Thứ Ba, 23 tháng 5, 2017
To save itself Australian rugby need go back to the future - LP 100 - Sp...
To save itself Australian rugby need go back to the future.
What happened to the Australian conference? Have Australian rugby players in the past decade become inferior to their Kiwi counterparts?
The Australian Super Rugby teams are presently 0-22 against New Zealand sides during the 2017 rugby season. By the end of the season they could well be 0-25.
Maybe they have too many Super Rugby teams today and the talent has been too thin to spread among the franchise. Maybe a franchise - The Force or the Rebels - will consolidate talent and the Aussie team will become competitive again when playing with people from across the ditch.
1991 World Cup-winning Wallaby Tony Daly was contacted for comment, he said that
they’re going straight into the Waratahs from Australian schoolboys… they have no hardness, toughness from playing rugby against seasoned and experienced players.
He also mentioned how, in his day, players would serve their apprenticeship in colts rugby or the lower grades and work their way up to first grade.
Prior to 1995 and professional full-time, all players represented cut off in rugby clubs. Young players are proud of the ability to combine older players and if they can not, they have worked hard to narrow the gap in size, skill and strength until they combine and even surpass them.

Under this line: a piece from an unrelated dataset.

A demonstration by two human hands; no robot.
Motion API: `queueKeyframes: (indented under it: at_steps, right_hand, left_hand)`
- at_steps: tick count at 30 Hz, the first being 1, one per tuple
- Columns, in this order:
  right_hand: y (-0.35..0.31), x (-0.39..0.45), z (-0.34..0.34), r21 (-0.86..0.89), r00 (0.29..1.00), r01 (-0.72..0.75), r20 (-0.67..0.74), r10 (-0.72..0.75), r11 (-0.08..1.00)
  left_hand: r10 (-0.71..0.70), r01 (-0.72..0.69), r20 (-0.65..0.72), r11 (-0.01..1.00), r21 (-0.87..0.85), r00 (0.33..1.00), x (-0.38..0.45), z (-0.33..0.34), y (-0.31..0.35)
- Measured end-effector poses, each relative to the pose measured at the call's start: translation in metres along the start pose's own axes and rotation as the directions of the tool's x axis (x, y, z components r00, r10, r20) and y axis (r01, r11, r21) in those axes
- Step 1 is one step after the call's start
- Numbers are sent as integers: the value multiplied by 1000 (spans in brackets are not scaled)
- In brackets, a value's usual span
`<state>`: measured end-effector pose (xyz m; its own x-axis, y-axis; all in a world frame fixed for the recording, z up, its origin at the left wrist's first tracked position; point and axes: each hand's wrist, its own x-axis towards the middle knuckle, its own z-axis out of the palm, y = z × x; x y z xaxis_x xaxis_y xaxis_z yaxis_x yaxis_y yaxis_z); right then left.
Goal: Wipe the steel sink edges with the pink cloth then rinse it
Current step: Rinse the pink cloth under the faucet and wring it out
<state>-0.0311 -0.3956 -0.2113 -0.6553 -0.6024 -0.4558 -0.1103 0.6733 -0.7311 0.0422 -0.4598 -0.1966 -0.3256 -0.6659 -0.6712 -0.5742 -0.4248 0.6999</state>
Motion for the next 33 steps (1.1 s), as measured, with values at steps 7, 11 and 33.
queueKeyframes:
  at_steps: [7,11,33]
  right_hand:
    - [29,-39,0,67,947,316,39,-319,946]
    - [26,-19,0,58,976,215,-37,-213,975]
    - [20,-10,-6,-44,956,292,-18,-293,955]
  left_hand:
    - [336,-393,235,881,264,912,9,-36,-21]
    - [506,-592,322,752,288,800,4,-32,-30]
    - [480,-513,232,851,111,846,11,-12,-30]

Nowadays these rugby ‘kids’ go straight from school to academy teams of the Super Rugby franchises, and where New Zealand has a national rugby championship in which their Super Rugby counterparts take part, Australia does not.
They do have our own National Rugby Championship, and three franchises aligned to Super Rugby teams – the Vikings, Brisbane and Melbourne Rising – use Super Rugby players.
This is great for NRC franchisees, but it does not create competitive level, as other teams, including North Harbor Rays and Greater Sydney Rams, have little access to the Super Rugby players.
Daly coaches sub-district rugby these days and he’s been through the mill and back. Maybe going back to the future is the way forward for Australian rugby to rediscover its glory days.